Se uma união global pelo fim da fome pareceu ser bem aceita pelos membros do G20, um outro assunto sensível aos países mais desenvolvidos e liberais gerou algum desconforto. Defensor de uma reforma das instituições de governança global, como o FMI, o presidente do Brasil reforçou a importância da taxação dos super-ricos. “A riqueza dos bilionários passou de 4% do PIB mundial para quase 14% nas últimas três décadas. Alguns indivíduos controlam mais recursos do que países inteiros”, disse Lula.

Fernando Haddad encontra a secretária do Tesouro dos EUA, Janet Yellen na tentativa de obter avanços na taxação dos super-ricos (Crédito:Bruno Kaiuca)

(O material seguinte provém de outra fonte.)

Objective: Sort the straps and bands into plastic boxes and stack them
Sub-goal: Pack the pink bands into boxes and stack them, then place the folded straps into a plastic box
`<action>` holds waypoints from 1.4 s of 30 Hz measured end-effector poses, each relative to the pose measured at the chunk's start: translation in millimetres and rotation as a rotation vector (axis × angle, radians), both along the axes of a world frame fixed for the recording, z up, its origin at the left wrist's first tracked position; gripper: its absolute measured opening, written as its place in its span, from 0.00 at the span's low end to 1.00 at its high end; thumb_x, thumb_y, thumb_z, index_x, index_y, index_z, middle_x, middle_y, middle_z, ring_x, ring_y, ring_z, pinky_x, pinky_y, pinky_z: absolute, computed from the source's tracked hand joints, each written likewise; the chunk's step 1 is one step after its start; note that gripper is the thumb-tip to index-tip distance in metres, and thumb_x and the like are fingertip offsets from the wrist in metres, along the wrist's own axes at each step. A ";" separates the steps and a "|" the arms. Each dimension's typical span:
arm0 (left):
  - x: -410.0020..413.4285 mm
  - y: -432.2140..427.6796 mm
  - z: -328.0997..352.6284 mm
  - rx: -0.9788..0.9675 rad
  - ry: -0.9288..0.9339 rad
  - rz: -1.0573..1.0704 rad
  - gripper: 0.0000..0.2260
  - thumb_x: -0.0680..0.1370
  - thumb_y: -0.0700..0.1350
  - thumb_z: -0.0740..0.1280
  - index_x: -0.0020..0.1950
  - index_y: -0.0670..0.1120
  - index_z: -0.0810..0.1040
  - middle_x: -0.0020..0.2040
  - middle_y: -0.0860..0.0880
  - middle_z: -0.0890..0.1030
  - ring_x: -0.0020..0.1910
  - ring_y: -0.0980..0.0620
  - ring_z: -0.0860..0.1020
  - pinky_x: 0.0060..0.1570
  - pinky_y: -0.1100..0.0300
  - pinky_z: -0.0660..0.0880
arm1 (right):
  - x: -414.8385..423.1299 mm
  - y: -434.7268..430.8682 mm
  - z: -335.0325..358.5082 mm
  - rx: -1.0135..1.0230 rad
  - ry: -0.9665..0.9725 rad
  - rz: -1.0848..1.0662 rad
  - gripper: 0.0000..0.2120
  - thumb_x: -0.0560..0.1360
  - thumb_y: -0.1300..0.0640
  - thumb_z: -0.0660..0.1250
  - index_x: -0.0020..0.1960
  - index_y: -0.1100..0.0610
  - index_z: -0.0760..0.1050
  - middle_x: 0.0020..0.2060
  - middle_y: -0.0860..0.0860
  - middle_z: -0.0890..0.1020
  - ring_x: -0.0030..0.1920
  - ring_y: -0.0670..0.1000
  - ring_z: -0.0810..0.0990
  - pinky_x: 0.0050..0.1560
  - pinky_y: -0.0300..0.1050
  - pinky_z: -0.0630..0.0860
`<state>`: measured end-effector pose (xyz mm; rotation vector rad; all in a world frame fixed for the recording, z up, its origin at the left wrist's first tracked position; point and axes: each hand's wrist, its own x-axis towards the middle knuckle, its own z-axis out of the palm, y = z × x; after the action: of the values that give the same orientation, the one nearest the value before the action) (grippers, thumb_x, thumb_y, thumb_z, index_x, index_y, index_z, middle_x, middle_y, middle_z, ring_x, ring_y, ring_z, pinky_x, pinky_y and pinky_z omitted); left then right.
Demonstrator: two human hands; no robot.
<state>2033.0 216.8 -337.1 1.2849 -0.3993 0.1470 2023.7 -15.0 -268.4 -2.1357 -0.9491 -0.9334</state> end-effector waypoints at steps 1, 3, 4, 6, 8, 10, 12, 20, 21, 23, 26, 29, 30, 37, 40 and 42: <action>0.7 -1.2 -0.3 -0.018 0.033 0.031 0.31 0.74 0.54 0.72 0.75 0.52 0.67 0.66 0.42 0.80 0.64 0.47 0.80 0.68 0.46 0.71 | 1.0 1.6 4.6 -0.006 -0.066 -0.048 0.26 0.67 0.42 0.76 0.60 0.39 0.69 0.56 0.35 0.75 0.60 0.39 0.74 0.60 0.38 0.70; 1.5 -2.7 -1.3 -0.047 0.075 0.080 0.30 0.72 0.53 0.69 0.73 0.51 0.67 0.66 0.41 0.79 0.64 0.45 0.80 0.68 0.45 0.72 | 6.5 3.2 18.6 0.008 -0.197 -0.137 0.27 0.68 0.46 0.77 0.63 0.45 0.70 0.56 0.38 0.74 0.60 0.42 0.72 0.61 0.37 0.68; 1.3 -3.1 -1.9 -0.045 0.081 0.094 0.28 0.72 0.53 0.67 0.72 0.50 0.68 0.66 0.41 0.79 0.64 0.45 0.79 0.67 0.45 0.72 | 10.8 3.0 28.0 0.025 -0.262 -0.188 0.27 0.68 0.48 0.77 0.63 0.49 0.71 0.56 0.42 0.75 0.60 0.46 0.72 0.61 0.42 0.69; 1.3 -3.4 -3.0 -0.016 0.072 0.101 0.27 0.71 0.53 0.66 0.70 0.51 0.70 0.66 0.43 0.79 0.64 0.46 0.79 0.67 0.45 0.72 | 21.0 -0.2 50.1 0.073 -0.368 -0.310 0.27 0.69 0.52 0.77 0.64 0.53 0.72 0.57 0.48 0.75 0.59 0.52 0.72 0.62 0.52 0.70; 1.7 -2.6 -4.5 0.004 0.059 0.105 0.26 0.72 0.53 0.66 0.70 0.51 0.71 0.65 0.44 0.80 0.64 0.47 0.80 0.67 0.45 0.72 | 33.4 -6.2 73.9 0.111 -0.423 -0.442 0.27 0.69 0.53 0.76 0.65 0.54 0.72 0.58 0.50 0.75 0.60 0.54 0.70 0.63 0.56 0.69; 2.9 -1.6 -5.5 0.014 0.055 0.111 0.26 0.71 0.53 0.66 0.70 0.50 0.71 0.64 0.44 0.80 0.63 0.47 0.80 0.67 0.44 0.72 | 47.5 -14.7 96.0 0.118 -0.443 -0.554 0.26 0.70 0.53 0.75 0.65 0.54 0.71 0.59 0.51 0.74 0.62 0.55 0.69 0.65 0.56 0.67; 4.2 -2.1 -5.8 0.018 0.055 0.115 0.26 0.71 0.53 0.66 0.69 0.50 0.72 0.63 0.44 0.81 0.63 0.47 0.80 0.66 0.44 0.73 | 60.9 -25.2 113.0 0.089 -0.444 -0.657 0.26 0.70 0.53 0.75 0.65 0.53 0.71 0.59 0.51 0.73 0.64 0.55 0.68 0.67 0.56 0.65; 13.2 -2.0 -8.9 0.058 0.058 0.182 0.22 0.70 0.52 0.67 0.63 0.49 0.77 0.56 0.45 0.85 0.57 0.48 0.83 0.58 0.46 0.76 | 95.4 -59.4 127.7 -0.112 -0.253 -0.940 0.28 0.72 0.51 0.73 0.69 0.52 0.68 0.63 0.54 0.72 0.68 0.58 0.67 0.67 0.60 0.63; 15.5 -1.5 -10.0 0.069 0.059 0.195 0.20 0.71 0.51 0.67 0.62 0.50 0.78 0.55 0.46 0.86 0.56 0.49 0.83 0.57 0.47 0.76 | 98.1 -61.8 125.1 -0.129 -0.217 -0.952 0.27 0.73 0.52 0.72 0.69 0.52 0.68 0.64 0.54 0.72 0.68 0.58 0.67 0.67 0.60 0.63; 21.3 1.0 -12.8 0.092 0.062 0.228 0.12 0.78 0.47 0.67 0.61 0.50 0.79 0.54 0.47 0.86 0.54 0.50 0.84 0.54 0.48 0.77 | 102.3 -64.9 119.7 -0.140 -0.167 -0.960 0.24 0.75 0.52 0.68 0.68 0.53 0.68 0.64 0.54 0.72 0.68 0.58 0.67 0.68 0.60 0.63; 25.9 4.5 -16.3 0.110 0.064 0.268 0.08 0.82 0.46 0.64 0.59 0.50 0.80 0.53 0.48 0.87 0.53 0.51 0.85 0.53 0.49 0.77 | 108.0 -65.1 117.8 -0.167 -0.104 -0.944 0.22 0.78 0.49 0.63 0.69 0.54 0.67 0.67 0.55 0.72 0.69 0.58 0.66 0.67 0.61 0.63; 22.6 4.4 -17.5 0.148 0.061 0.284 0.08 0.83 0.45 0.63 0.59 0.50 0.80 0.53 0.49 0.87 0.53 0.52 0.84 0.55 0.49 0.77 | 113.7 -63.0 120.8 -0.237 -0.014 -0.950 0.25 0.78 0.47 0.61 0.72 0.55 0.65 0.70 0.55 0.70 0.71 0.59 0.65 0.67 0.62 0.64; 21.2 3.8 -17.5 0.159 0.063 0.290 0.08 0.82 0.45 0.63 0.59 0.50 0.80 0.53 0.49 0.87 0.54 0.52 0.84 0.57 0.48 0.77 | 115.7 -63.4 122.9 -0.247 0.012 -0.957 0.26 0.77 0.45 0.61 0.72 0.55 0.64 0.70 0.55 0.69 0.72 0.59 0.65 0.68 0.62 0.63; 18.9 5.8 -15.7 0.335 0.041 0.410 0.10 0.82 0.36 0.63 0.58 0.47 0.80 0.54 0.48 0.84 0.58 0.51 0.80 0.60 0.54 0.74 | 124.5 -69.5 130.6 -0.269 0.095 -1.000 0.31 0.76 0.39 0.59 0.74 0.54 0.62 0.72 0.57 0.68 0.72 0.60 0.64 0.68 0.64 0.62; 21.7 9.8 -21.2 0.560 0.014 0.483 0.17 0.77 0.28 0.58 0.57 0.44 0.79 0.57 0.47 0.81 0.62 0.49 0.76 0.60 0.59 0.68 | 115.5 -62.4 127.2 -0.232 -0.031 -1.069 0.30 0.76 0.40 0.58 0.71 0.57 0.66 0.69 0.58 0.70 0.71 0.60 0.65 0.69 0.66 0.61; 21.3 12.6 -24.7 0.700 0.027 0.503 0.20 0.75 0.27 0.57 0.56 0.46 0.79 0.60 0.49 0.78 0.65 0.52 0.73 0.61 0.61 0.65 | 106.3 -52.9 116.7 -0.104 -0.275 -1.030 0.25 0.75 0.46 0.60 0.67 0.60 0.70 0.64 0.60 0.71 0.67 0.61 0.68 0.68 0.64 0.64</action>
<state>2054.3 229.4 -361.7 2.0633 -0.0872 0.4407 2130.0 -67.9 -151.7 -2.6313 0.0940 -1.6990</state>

“Vários países enfrentam um problema parecido: no topo da pirâmide, os sistemas tributários deixam de ser progressivos e se tornam regressivos. Os super-ricos pagam proporcionalmente muito menos impostos do que a classe trabalhadora. Para corrigir essa anomalia, o Brasil tem insistido no tema da cooperação internacional para desenvolver padrões mínimos de tributação global, fortalecendo as iniciativas existentes e incluindo os bilionários”, reforçou o presidente.

O assunto foi debatido com os responsáveis pela área fiscal e econômica das 19 nações, mais a União Europeia, que estiveram no encontro, incluindo Janet Yellen, secretária do Tesouro dos Estados Unidos. No encontro, o ministro da Fazenda brasileiro, Fernando Haddad, reforçou que uma taxação equivalente a 2% da riqueza dos bilionários resultaria em uma arrecadação entre US$ 200 e US$ 250 bilhões. “Aproximadamente, cinco vezes o montante que os dez maiores bancos multilaterais dedicam ao enfrentamento da fome.” Em comunicado, a secretaria de assuntos internacionais da Fazenda confirmou ter havido avanços na negociação, mas não deu detalhes nem cifras, ou países que encamparam o complexo de Robin Hood à moda brasileira.